This paper presents estimates of environmental concentrations of eCry3.1Ab via the cultivation of Event 5307 maize and of no-observed-adverse-effect-concentrations from NTO laboratory studies. This information is combined to assess the ecological risk of cultivating Event 5307 maize.
Materials and methods
eCry3.1Ab test substances
During the development of Event 5307 maize several NTO effects tests were conducted with plant or microbially produced test substances (Tables 1, 2) containing eCry3.1Ab. To achieve higher eCry3.1Ab test concentrations than are possible using plant-derived test substances, test substance was produced by expressing the ecry3.1Ab gene in Escherichia coli and purifying the resulting eCry3.1Ab.

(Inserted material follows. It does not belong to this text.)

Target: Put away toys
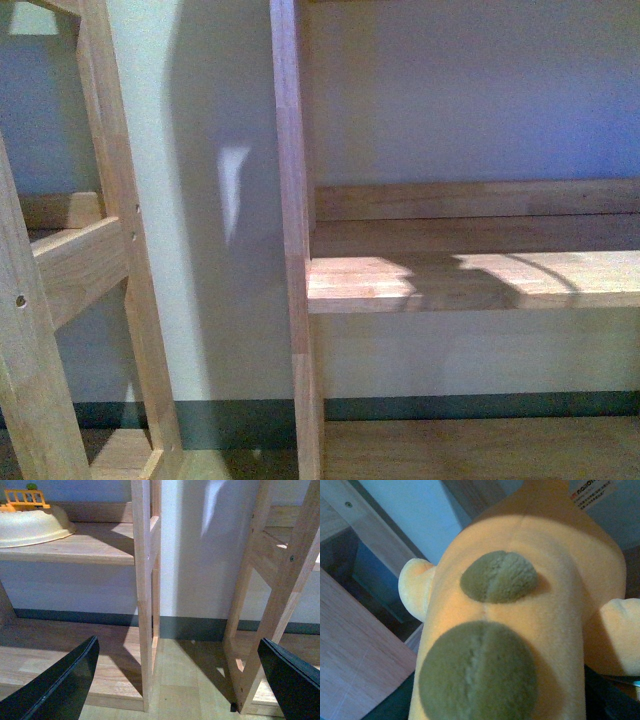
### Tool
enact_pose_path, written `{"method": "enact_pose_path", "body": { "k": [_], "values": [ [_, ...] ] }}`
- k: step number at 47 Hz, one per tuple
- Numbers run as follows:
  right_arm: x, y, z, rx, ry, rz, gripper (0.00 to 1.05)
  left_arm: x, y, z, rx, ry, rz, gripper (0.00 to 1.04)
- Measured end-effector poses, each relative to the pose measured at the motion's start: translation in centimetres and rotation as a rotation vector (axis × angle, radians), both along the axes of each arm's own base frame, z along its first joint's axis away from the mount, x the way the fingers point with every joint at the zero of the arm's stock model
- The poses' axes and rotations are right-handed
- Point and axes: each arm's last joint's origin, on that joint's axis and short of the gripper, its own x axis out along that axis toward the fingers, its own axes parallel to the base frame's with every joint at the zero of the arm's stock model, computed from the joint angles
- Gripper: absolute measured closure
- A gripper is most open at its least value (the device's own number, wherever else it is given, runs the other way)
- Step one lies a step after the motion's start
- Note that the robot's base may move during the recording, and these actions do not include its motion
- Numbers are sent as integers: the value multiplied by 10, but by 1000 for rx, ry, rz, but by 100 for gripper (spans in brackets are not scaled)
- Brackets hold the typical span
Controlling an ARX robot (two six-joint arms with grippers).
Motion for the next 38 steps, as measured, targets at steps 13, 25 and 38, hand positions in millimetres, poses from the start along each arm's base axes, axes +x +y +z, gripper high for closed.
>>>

An evaluation of equivalence (Raybould et al. 2013) comprising comparisons of apparent molecular weight, antibody cross-reactivity, bioactivity against a sensitive insect species, and glycosylation status concluded that effects tests using the microbial produced test substance will conservatively predict the effects of eCry3.1Ab in Event 5307 maize (Vlachos and Huber 2011).
Table 1.
Test species | Common name | Order: family | Life stage | Group represented |
---|---|---|---|---|
Coleomegilla maculata | Pink-spotted ladybird beetle | Coleoptera: Coccinellidae | Larva | Foliar non-target arthropods |
Orius laevigatus | Flower bug | Hemiptera: Anthocoridae | Nymph | Foliar non-target arthropods |
Aleochara bilineata | Rove beetle | Coleoptera: Staphylinidae | Adult | Soil-dwelling invertebrates |
Poecilus cupreus | Carabid beetle | Coleoptera: Carabidae | Larva | Soil-dwelling invertebrates |
Eisenia fetida | Earthworm | Haplotaxida: Lumbricidae | Adult | Soil-dwelling invertebrates |
Apis mellifera | Honey bee | Hymenoptera: Apidae | Brood | Pollinators |
Colinus virginianus | Bobwhite quail | Galliformes: Phasianidae | Juvenile | Wild birds |
Mus musculus | Mouse | Rodentia: Muridae | Young adult | Wild mammals |
Gammarus fasciatus | Freshwater shrimp | Amphipoda: Gammaridae | Adult | Freshwater invertebrates |
Ictalurus punctatus | Channel catfish | Siluriformes: Ictaluridae | Juvenile | Fish (farmed and wild) |
Table 2.
Test organism | Source of eCry3.1Ab | Exposure route | Intended bioassay conditions | Duration (days) | Sample sizea | Guideline or protocol |
---|---|---|---|---|---|---|
C. maculata | Microbial | Artificial diet | 23–27 °C; 40–80 % RH; 16 h L/8 h D | 21 | 40 × 1 | OPPTS 885.4340 (1996c) |
O. laevigatus | Microbial | Artificial diet | 24.5–26.5 °C; 65–74 % RH; 16 h L/8 h D | 12 | 40 × 1 | OPPTS 885.4340 (1996c) |
A. bilineata | Microbial | Artificial diet | 18–22 °C; 60–90 % RH; 16 h L/8 h D | 79b | 4 × (10♂ + 10♀) | Grimm et al. (2000) |
P. cupreus | Microbial | Artificial diet | 19–21 °C; 60–91 % RH; 16 h L/8 h D | 57b | 40 × 1 | Heimbach (1992) |
E. fetida | Microbial | Artificial soil | 20–22 °C; 49–55 % RH; 24 h L | 14 | 4 × 10 | OECD 207 (1984) |
A. mellifera | Microbial | Sucrose solution | Field conditions | 24b | 4 × (100 eggs + 100 larvae)c | Oomen et al. (1992) |
22b | 3 × >100 eggsd | OECD 75 (2007), Oomen et al. (1992) | ||||
C. virginianus | Microbial | Gelatin capsule | 24.1–25.1 °C; 56–72 % RH; 8 h L/16 h D | 14b | 1 × 5♂, 1 × 5♀ | OPPTS 850.2100 (1996b), FIFRA Subdiv E 71-1 |
M. musculus | Microbial | Gavage | 19–25 °C; 30–70 % RH; 12 h L/12 h D | 14b | 1 × 5♂, 1 × 5♀ | OECD 420 (2001) |
G. fasciatus | 5307 maize leaves | Direct consumption | 17–19 °C; 16 h L/8 h D | 5 | 4 × 10 | OPPTS 850.1020 (1996a) |
I. punctatus | 5307 maize grain | Fish feed | 23–27 °C; 16 h L/8 h D | 28 | 4 × 20 | ASTM (2004) |
RH relative humidity; L/D light/dark period each day, OPPTS US EPA Office of Prevention, Pesticides and Toxic Substances [currently known as Office of Chemical Safety and Pollution Prevention (OCSPP)], OECD Organisation for Economic Co-operation and Development, ASTM American Society for Testing and Materials, FIFRA Federal Insecticide, Fungicide and Rodenticide Act (United States)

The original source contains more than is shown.